A banda New Wave 80’s trouxe clássicos do pop eletrônico e fez muita gente cair na pista ao som de Depeche Mode, Madonna e Erause, entre outros artistas internacionais dos anos 80. A picardia e o humor também deram o ar da graça no festival. Donos de um sarcasmo muito peculiar, a Diablo F. Show foi a penúltima atração a ingressar no palco. Utilizando-se de um ácido humor para tratar de temas pertinentes e sérios, eles fazem da sonoridade do blues grass infernal ou country acelerado e descomprometido, algo muito permissivo e inovador.

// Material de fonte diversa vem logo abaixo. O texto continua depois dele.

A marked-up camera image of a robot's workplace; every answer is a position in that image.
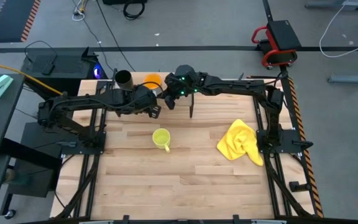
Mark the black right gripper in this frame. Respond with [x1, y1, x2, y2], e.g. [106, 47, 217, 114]
[157, 64, 200, 100]

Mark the black cup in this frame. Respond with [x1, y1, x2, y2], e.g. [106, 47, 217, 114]
[114, 69, 135, 92]

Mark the yellow-green mug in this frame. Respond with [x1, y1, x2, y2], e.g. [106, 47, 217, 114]
[152, 128, 172, 154]

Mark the yellow cloth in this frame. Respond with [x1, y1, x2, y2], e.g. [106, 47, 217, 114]
[216, 118, 265, 167]

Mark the black computer tower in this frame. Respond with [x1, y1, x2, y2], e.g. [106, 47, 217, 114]
[20, 46, 108, 97]

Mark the black adapter box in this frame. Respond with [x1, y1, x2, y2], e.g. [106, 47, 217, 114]
[41, 55, 58, 77]

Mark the red and black rolling stool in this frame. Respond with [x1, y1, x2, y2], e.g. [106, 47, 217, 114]
[251, 19, 303, 70]

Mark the black rolling cart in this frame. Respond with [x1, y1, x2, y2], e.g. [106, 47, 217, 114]
[0, 123, 62, 218]

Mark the mint green stapler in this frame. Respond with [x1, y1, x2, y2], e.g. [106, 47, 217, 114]
[0, 74, 14, 99]

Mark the black mat with orange stripes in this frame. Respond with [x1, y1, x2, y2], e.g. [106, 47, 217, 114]
[0, 0, 42, 44]

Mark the orange black hazard tape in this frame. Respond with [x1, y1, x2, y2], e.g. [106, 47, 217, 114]
[287, 77, 324, 218]

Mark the grey metal stand foot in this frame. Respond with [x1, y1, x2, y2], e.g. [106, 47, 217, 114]
[305, 0, 358, 9]
[328, 67, 358, 85]

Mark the wooden shelf with black frame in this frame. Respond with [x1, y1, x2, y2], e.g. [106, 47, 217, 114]
[109, 66, 196, 119]

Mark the black metal table frame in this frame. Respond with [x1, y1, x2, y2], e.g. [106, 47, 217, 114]
[54, 73, 319, 224]

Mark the long black floor cable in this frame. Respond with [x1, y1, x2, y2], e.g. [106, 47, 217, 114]
[96, 0, 136, 72]

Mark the coiled black cable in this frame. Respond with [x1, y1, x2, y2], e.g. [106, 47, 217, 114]
[122, 0, 146, 21]

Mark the white power cable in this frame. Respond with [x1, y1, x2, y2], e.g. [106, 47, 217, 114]
[71, 0, 90, 22]

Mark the yellow cable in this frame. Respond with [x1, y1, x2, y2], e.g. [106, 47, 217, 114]
[0, 59, 65, 96]

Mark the black clamp handle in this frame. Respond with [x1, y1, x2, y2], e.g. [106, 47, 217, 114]
[289, 180, 311, 193]
[291, 139, 314, 149]

A última e mais aguardada atração do evento foi o verdadeiro motivo da terceira edição deste festival: o aniversariante da noite, Deivid Borba. O músico apresentou hits Legionários, causando uma comoção coletiva. Deivid provocou um bom exercício de memória ao me fazer cantar na íntegra a interminável história de “Faroeste Caboclo”. E cantou a melhor versão que já ouvi, aliás. O gravataiense conta com uma competente banda: Renan Dias, na guitarra, Ricardo Vívan, na bateria, e Dio Dio Bass, no baixo. Em tom de despedida e com discurso muito emocionado por aquela verdadeira celebração da vida, da solidariedade e da música, entoou a esperançosa canção “Mais uma vez” e fez com que todos compreendessem a proposta daquele festival.
“Tempo Perdido” ensaiou o término daquele show, mas os pedidos de bis fizeram com que o músico retornasse ao palco para encerrar o Live Rock Festival ao som de “Camila, Camila”, da banda porto-alegrense Nenhum de Nós. “Mostramos força, união e empatia. Emoção, parceria, gratidão e esperança é o que melhor definem este dia. Eu renasço por conta do meu aniversário e pela realização deste lindo evento”, diz Deivid Borba sobre a demonstração de solidariedade dos seus colegas e amigos. Assim como ele cantou, “quem acredita, sempre alcança, quem acredita sempre alcança”… Eu acredito, valei-me Deus!
O evento foi uma realização do Estúdio OverDrive, em parceria com a Confraria das Máquinas e o Bar do Lado.